|Camp Jr, Carl|
Submitted to: Soil & Tillage Research
Publication Type: Peer Reviewed Journal
Publication Acceptance Date: March 14, 1997
Publication Date: N/A
Interpretive Summary: Understanding the relationship between soil strength and soil water content is important for everything from road construction to lawn care. In the Coastal Plain of the southeastern US, hard, dry soils retard plant root growth and reduce crop yields. Generally, soils are softer when wet and harder when dry. As a result, natural variation of water content across a field can mask differences in soil strength. If strength values can be corrected to what they would be at a single water content, scientists can compare strength data collected from different parts of a field. We tested several equations, several mathematical relationships between soil strength and soil water content, that could be used to correct the soil strengths. Usually, corrections were dependent on experimental treatments. This was both good news and bad news. The good news was that a relationship could be found and used to correct soil strength for differences in water content. The bad news was that most corrections were dependent on the specific experimental treatment. In this case, different treatments from the same experiment would have different corrections. This could bias treatment effect. A method still needs to be developed that can calculate unbiased or uniform corrections among treatments.
Technical Abstract: Because soil strength varies with soil water content, field variation of water content can obscure comparisons of measured strengths. Correction of cone index data to a single water content would help interpret differences among treatments. We used equations from TableCurve software and the literature to correct cone indices for differences in soil water contents. Data were taken from two field experiments where cotton was grown using conventional and conservation tillage and beans were grown using microirrigation. Equations fit the data with coefficients of determination ranging from 0.55 to 0.92 and error mean squares from 1.37 to 6.35. Data fit the equations best when separate parameters were developed for individual treatments.
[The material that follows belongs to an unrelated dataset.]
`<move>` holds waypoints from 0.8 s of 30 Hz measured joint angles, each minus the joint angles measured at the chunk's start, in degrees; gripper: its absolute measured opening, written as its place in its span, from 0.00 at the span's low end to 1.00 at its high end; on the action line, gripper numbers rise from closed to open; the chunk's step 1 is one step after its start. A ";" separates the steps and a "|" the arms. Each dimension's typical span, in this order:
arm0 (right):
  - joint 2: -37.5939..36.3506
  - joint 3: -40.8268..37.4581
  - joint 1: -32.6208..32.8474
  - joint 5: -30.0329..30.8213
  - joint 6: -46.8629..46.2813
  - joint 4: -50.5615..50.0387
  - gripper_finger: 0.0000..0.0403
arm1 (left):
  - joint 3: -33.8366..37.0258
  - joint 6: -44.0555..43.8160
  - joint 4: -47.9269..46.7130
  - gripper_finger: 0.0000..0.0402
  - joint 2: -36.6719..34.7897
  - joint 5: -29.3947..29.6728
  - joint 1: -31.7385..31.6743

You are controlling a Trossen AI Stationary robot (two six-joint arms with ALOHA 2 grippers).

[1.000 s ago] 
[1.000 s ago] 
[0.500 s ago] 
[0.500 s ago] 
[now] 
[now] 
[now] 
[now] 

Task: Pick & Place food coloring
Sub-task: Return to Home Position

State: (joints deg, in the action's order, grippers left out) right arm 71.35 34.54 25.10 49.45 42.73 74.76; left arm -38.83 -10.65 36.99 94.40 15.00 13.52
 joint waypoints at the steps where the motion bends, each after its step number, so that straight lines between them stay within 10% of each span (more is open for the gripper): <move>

Before correction, cone indices varied significantly with water content in analysis of variance. After correction, water content error mean squares and F values were reduced in the ANOVA. Corrections using more than one equation based on treatment differences reduced significance of water content on cone index more than a single correction equation. However, differences after multiple-equation correction may be a manifestation of the different corrections for the individual treatments. Finding a common correction that is valid and consistent across treatments may depend on coordinating a set of equations.